Understanding Carbon Accounting

Carbon accounting is a structured approach that enables individuals, businesses, cities, and governments to assess and quantify their impact on the environment in terms of greenhouse gas emissions. It involves calculating the amount of greenhouse gas emitted by an organization, similar to how financial accounting quantifies the financial impact of business activities.

Carbon accounting is a process that helps organizations understand and quantify the amount of emissions generated by their everyday activities. By using standardized methodologies, organizations can identify the sources of emissions and develop strategies to reduce them. This proactive approach not only supports corporate sustainability objectives but also contributes to global climate change efforts. Continia Sustainability provides carbon accounting services that aid in identifying and monitoring harmful practices, thus helping organizations achieve their sustainability goals and combat climate change.

GHG Protocol

To address carbon accounting in the most standardized and comprehensive way possible, Continia Sustainability builds on the Greenhouse gas (GHG) Protocol, an internationally recognized standard for companies' calculation of CO2 emissions, which is recommended by the EU Commission and many other governmental and institutions at global level. Its standards are developed by the Greenhouse Gas Protocol Initiative, a collaboration between the World Business Council for Sustainable development (WBCSD) and the World Resource institute (WRI).

The GHG Protocol has established five accounting principles for reporting and accounting for carbon emissions in businesses:

  • Relevance - make sure that the GHG inventory aligns with your company's emissions.
  • Completeness - account for all GHG sources within the inventory boundary.
  • Consistency - apply consistent methodologies and document changes to create meaningful emission comparisons over time.
  • Transparency - address issues coherently with a clear audit trail, disclosing assumptions and referencing methodologies.
  • Accuracy - quantify GHG emissions systematically to avoid over/underestimation.

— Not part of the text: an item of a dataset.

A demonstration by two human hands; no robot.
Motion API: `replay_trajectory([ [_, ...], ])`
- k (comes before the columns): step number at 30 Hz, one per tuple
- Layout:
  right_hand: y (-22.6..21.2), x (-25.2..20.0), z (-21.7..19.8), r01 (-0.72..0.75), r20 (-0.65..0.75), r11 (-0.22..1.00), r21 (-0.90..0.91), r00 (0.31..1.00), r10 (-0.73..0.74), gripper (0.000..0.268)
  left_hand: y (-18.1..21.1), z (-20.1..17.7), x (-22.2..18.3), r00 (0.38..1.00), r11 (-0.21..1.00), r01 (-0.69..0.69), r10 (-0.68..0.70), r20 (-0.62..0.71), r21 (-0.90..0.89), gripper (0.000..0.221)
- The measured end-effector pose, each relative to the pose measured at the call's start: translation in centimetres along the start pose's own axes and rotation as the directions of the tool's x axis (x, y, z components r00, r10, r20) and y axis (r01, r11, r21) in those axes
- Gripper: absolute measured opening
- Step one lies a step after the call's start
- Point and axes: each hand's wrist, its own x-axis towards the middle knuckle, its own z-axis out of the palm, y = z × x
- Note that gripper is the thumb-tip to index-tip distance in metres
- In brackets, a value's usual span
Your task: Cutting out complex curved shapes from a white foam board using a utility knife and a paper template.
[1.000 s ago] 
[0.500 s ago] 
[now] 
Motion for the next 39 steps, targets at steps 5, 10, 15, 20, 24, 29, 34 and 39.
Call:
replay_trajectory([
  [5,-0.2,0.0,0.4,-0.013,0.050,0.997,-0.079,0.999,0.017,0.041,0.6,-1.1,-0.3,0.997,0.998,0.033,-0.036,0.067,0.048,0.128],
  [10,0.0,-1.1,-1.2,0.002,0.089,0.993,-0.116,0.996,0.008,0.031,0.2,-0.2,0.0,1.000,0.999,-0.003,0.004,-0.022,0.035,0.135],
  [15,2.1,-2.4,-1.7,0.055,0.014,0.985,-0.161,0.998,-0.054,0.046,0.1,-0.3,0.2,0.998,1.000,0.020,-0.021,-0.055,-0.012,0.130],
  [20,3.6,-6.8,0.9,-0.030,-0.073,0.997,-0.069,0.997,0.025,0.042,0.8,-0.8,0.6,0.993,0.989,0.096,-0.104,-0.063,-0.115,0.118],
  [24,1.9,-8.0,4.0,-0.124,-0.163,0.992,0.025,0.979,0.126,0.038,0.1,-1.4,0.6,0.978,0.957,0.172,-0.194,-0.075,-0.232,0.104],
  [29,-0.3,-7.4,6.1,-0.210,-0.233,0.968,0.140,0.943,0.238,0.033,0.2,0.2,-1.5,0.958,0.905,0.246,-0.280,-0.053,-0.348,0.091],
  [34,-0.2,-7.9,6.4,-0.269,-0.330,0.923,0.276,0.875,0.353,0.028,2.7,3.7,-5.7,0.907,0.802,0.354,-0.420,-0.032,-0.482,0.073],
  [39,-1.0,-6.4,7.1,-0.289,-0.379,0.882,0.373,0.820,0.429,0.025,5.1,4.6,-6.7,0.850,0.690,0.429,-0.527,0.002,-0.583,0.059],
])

To establish organizational boundaries

The first crucial step in carbon accounting is defining the organizational boundaries for reporting purposes. This determines what falls within your scope of accounting and what does not. There are two main approaches to setting these boundaries:

  • Equity or ownership share - a company accounts for GHG emissions from operations based on its share in those operations. This reflects the economic risks and rewards associated with the operation, typically aligning with ownership percentage.
  • Control - a company accounts for 100% of GHG emissions from operations it controls. Control can be determined through operational or financial criteria:
    • Operational control means the company has full authority to introduce and implement operating policies at the operation, consistent with common reporting practices.
    • Financial control is established if the company has the right to the majority of benefits and retains the majority risks and rewards of ownership, regardless of how these rights are conveyed.